- Location: Woodward and Harper Counties, Oklahoma
- Nearest city: Fort Supply, Oklahoma
- Coordinates: 36°32′35″N 99°30′40″W﻿ / ﻿36.54306°N 99.51111°W.
- Area: 16,080 acres (65.1 km^{2})
- Governing body: Oklahoma Department of Wildlife Conservation (ODWC)

= Hal and Fern Cooper Wildlife Management Area =

Conservation area in Oklahoma

Hal and Fern Cooper Wildlife Management Area, also known as Cooper WMA, is a 16,080 acre protected area that spans across Woodward and Harper Counties, Oklahoma. The WMA is owned and managed by the Oklahoma Department of Wildlife Conservation (ODWC).

==Location==
Located Northeast of Fort Supply and adjacent to the 5,418 acre Fort Supply WMA. Beaver River joins Wolf Creek to form the North Canadian River within the WMA.

==History==
According to ODWC deputy director Charles Wallace the Coopers had spent many years building a successful ranch and wanted it to be kept together and enjoyed by others.
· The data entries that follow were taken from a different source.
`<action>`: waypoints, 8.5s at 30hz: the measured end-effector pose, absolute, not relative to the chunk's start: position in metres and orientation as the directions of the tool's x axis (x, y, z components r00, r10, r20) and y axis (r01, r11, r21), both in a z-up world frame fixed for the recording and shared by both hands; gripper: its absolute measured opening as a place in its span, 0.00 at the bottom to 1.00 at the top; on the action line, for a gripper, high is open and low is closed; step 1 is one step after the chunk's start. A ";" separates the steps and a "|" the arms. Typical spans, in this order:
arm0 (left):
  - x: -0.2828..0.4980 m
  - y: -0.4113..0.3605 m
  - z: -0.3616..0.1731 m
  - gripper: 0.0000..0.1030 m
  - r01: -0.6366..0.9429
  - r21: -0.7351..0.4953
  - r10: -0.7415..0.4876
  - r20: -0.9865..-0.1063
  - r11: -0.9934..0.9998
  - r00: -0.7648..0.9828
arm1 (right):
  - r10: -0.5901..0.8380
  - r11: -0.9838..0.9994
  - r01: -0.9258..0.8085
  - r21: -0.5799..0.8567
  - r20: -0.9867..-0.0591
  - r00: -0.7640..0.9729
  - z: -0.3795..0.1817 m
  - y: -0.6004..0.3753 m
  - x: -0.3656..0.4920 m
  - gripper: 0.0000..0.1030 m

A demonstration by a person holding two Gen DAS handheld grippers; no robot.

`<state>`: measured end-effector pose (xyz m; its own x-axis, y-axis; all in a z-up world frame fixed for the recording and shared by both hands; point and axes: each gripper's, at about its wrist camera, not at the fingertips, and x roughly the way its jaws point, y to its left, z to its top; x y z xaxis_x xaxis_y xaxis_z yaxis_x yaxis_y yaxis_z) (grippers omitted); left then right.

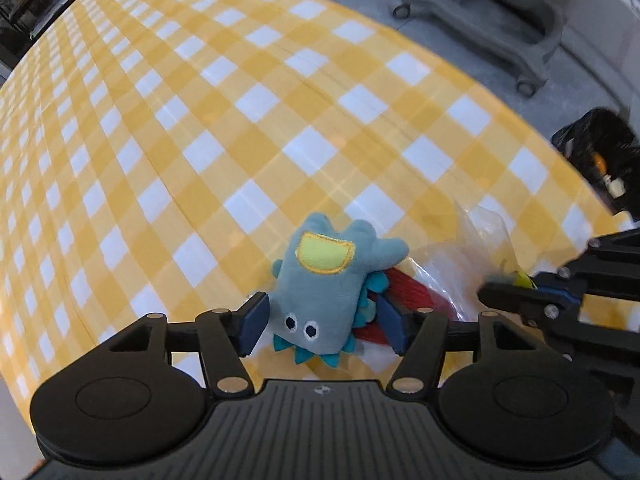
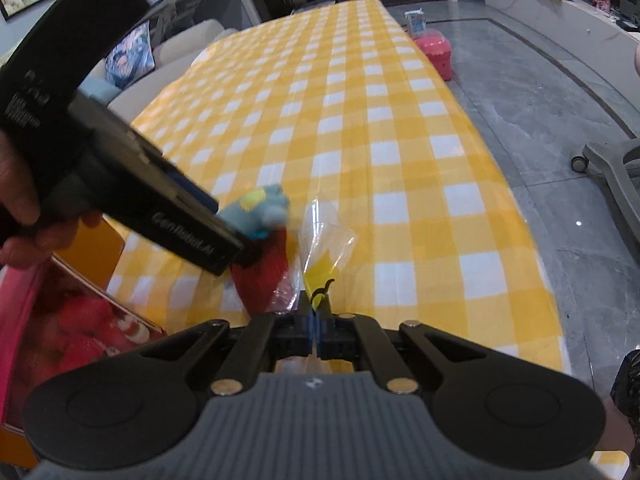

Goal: Organize soft objects

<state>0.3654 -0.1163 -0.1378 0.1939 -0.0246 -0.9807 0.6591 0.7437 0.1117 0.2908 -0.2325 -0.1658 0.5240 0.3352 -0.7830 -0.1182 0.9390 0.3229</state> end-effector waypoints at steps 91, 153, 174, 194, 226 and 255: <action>0.213 0.187 -0.050 0.34 -0.084 0.107 0.136 -0.798 0.991 0.587 | 0.365 0.789 -0.611 0.067 -0.851 0.377 -0.061 0.090 0.308 0.00; 0.041 0.058 0.060 0.65 -0.022 0.038 0.035 -0.380 0.999 0.924 | 0.250 0.963 -0.266 0.028 -0.446 0.859 0.053 -0.145 0.056 0.86; 0.014 0.036 -0.014 0.90 -0.132 0.084 0.156 -0.488 0.988 0.859 | 0.162 0.985 -0.171 0.032 -0.525 0.836 -0.029 -0.157 0.028 0.97; 0.016 0.030 -0.036 0.91 -0.105 0.100 0.144 -0.611 0.989 0.779 | 0.142 0.987 -0.153 0.043 -0.667 0.731 -0.056 -0.155 0.050 0.97; 0.018 0.030 -0.035 0.91 -0.110 0.092 0.144 -0.621 0.990 0.771 | 0.137 0.986 -0.168 0.018 -0.665 0.734 -0.054 -0.151 0.047 0.97; 0.018 0.026 -0.035 0.91 -0.102 0.090 0.136 -0.617 0.991 0.775 | 0.133 0.986 -0.168 0.010 -0.663 0.737 -0.055 -0.148 0.046 0.97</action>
<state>0.0185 0.0265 -0.0353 0.7752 0.1364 -0.6168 -0.1024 0.9906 0.0904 0.0455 -0.1481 -0.0548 0.7372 0.1328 -0.6625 -0.1682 0.9857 0.0105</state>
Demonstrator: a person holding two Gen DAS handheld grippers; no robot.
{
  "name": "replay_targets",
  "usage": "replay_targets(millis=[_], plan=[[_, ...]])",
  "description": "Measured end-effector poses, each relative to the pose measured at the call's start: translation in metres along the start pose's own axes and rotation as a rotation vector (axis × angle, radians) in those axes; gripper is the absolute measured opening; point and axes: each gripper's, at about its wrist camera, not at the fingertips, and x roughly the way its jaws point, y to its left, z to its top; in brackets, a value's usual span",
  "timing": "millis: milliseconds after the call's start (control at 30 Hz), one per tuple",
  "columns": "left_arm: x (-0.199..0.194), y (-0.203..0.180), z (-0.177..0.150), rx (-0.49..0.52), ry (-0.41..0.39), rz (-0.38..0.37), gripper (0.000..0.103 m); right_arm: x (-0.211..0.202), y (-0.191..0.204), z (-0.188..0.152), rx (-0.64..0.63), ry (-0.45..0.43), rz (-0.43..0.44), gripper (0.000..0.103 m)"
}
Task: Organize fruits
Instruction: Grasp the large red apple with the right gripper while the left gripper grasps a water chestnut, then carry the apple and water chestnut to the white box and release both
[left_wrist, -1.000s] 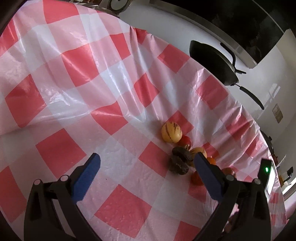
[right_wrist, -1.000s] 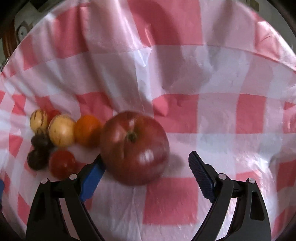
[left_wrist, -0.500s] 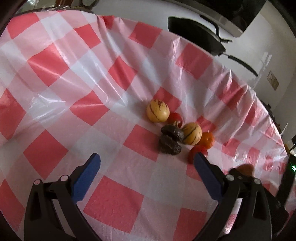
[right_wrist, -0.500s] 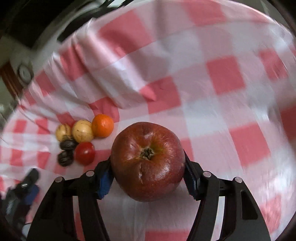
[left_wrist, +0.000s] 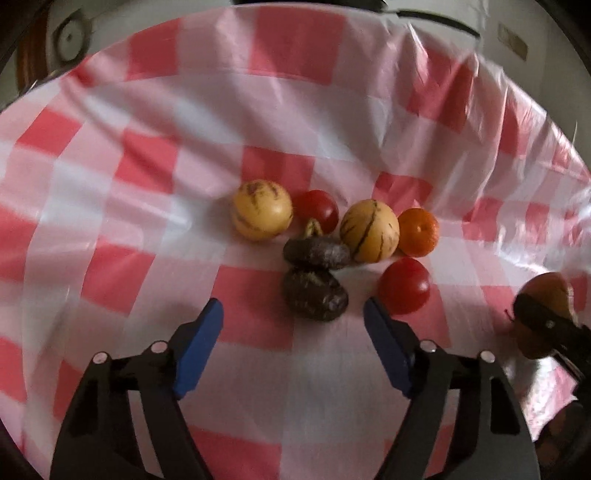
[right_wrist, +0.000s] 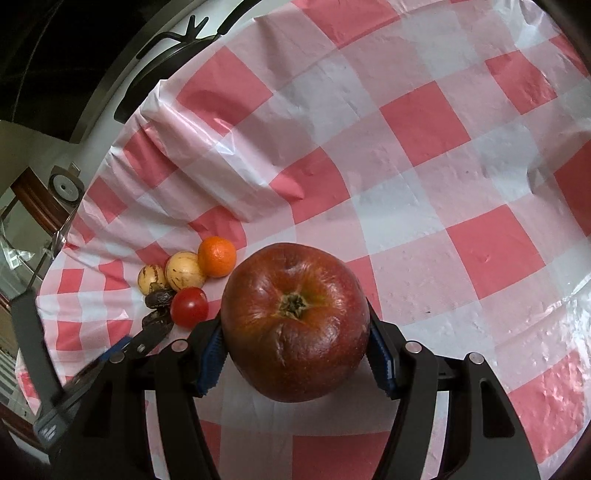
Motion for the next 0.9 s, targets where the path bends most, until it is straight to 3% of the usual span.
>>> replay_targets(millis=[133,233,467,667,767,833,900], plan=[[0.015,-0.001,0.007,0.017,0.045,-0.025,0.062,0.004,0.001,0.001,-0.002,0.003,-0.002,0.064],[0.014,-0.003,0.006,0.05,0.039,-0.027,0.039,0.005,0.002,0.001,-0.008,0.002,-0.005,0.064],[-0.029,0.004,-0.011,-0.013,-0.076,-0.032,0.039,0.003,0.005,-0.003,-0.033,-0.011,-0.006,0.064],[-0.095,0.005,-0.06,-0.098,-0.226,-0.011,0.039,0.002,0.002,-0.002,-0.022,-0.015,0.002,0.064],[-0.1,0.006,-0.083,-0.137,-0.206,-0.037,0.039,0.003,0.002,-0.002,-0.024,-0.014,0.003,0.064],[-0.094,0.011,-0.079,-0.164,-0.167,-0.085,0.039,0.002,0.002,-0.002,-0.028,-0.015,0.003,0.064],[-0.098,0.012,-0.079,-0.169,-0.18,-0.096,0.039,0.002,0.003,-0.002,-0.035,-0.018,-0.002,0.064]])
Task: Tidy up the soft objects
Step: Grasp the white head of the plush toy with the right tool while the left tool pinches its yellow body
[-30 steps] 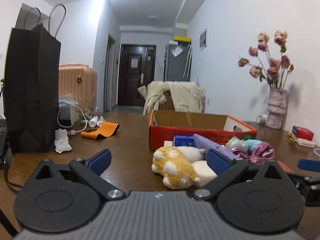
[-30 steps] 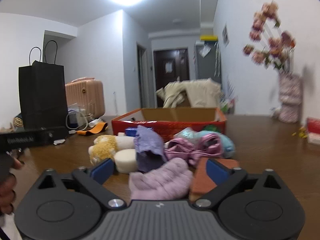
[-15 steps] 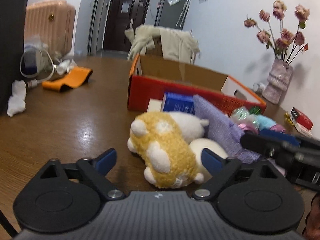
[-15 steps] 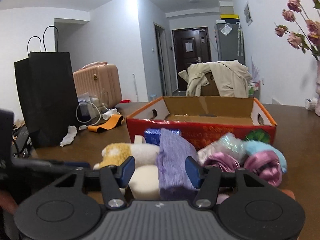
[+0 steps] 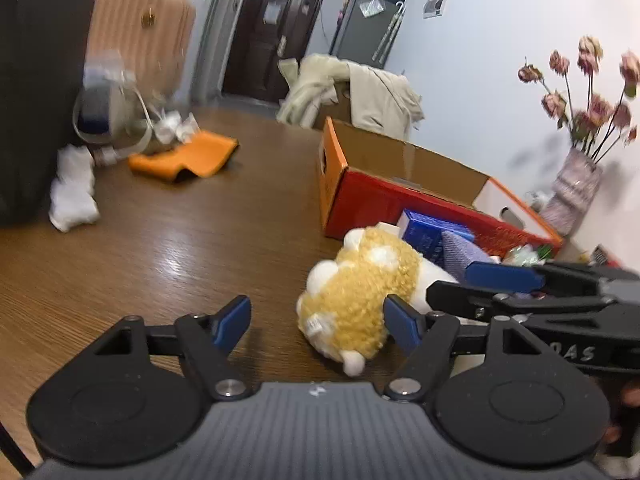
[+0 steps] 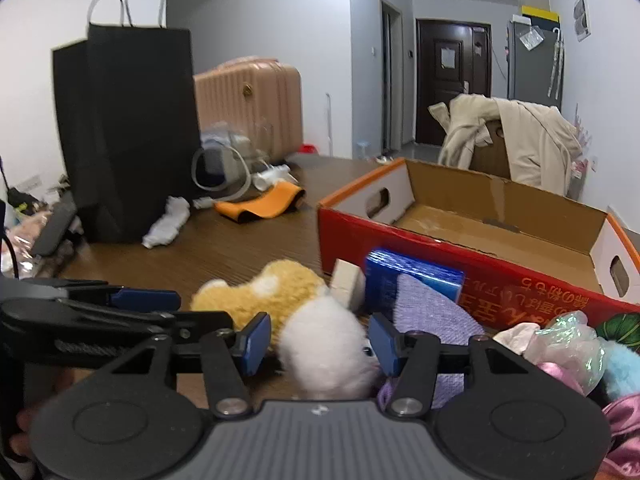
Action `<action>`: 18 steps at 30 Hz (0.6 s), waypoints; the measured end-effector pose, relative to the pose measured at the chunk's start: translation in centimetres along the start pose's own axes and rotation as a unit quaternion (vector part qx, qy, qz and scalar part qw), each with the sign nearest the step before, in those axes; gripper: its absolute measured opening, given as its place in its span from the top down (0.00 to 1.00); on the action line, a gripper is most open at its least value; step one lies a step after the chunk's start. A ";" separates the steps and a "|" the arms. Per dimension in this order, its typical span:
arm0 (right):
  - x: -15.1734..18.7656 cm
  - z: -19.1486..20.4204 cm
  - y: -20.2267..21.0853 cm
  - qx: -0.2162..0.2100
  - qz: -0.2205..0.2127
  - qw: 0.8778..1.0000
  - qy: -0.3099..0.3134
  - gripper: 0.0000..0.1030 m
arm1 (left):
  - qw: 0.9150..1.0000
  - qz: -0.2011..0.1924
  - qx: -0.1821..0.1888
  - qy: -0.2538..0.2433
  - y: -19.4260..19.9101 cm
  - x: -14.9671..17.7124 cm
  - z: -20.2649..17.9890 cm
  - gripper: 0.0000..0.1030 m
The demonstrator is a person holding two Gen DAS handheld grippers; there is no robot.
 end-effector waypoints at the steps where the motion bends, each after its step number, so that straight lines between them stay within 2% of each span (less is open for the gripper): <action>1: 0.3 -0.1 -0.3 0.001 0.008 1.000 0.005 0.46 | 1.000 0.007 0.013 0.008 -0.2 0.0 0.1 0.34; 2: 0.6 -0.2 -0.6 -0.002 0.021 1.000 0.011 0.46 | 1.000 0.012 0.026 0.010 -0.4 0.1 0.0 0.40; 5: 1.2 -0.4 -1.4 -0.006 0.035 0.999 0.014 0.43 | 0.999 0.009 0.038 0.015 -0.7 0.0 -0.2 0.41; 10: 1.4 -0.7 -2.5 -0.013 0.058 0.998 0.023 0.27 | 0.998 -0.010 0.055 0.023 -1.6 -0.8 -0.6 0.40; 12: 1.8 -0.6 -3.2 -0.023 0.072 0.997 0.029 0.31 | 0.999 0.002 0.045 0.020 -2.3 -0.7 -0.7 0.47; 13: 1.9 -0.7 -3.4 -0.022 0.079 0.996 0.028 0.41 | 0.999 -0.002 0.043 0.020 -2.4 -0.7 -0.7 0.47; 15: 1.9 -0.7 -3.4 -0.016 0.077 0.996 0.032 0.44 | 0.999 -0.009 0.042 0.026 -2.1 -0.9 -0.6 0.52; 18: 1.0 -0.2 -2.1 -0.019 0.058 0.998 0.030 0.45 | 0.998 -0.033 0.041 0.032 -0.3 -1.8 -1.1 0.53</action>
Point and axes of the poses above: each gripper's, at about its wrist camera, not at the fingertips, and y roughly against the way its jaws point, z to its left, x to its underside, the point moved 6 cm from there along -y, roughly the way its jaws point, and after that the axes turned 7 degrees about -z, right-handed, at the moved point
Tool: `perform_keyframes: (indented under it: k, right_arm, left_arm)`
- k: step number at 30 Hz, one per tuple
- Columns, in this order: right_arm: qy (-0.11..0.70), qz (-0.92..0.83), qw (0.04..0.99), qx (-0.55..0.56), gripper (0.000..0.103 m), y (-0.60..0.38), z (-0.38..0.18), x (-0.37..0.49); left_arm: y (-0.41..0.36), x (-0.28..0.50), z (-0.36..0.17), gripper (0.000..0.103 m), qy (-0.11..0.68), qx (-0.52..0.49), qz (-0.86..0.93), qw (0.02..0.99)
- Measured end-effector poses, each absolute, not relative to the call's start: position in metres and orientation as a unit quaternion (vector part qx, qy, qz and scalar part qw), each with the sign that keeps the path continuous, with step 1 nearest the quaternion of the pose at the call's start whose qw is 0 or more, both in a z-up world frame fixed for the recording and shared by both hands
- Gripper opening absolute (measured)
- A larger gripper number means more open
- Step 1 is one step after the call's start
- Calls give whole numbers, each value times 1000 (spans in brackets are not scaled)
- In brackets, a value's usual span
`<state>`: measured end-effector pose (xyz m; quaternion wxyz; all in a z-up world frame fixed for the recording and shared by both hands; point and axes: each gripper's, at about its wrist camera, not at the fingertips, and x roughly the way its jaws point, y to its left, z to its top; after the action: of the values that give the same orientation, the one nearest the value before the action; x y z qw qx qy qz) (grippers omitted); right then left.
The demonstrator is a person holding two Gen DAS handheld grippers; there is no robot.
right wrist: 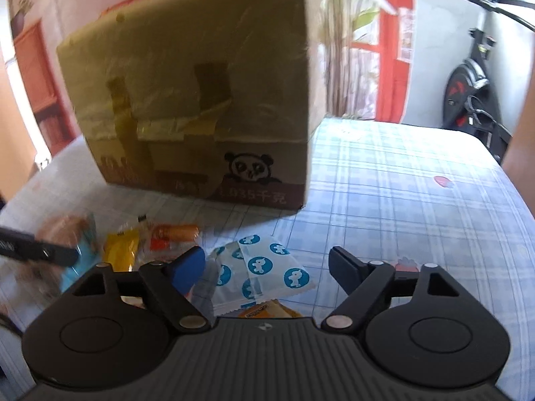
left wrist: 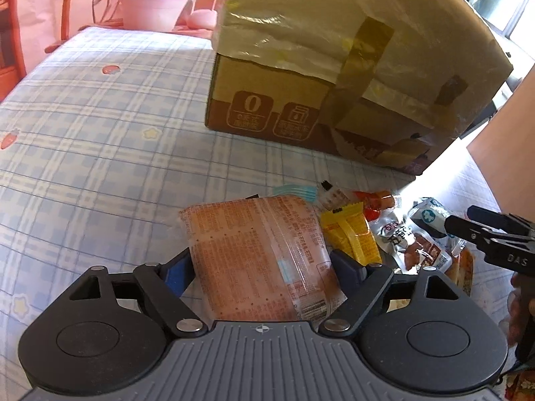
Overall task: Organize snacks
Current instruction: 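Grasp the clear bread packet with the left tool while the right tool grasps the blue-dotted packet, then carry both packets over the box and open both tools to drop them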
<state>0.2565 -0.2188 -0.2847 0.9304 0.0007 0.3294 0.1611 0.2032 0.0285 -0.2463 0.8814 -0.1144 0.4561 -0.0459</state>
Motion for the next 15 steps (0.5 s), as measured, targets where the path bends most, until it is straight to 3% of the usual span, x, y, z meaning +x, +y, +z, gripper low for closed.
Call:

In 1992 Mrs. Cooper donated 2,498.68 acres and the state of Oklahoma purchased the rest, agreeing to continue to pay the ad valorem taxes so the counties would not lose revenue.

==Description==
The WMA contains mixed prairie grass and sagebrush is found on the upland sites interspersed with sand plum thickets. 4,500 acres of river bottom contains cottonwood, American elm, hackberry and eastern red cedar interspersed with sand plum thickets, salt cedar and mixed grassland. Wildlife includes pheasant, quail dove, duck, geese, deer, turkey, rabbits (cottontails and jackrabbits), coyote, bobcat and raccoons. Bald Eagles winter on Fort Supply WMA and have been seen on Cooper WMA.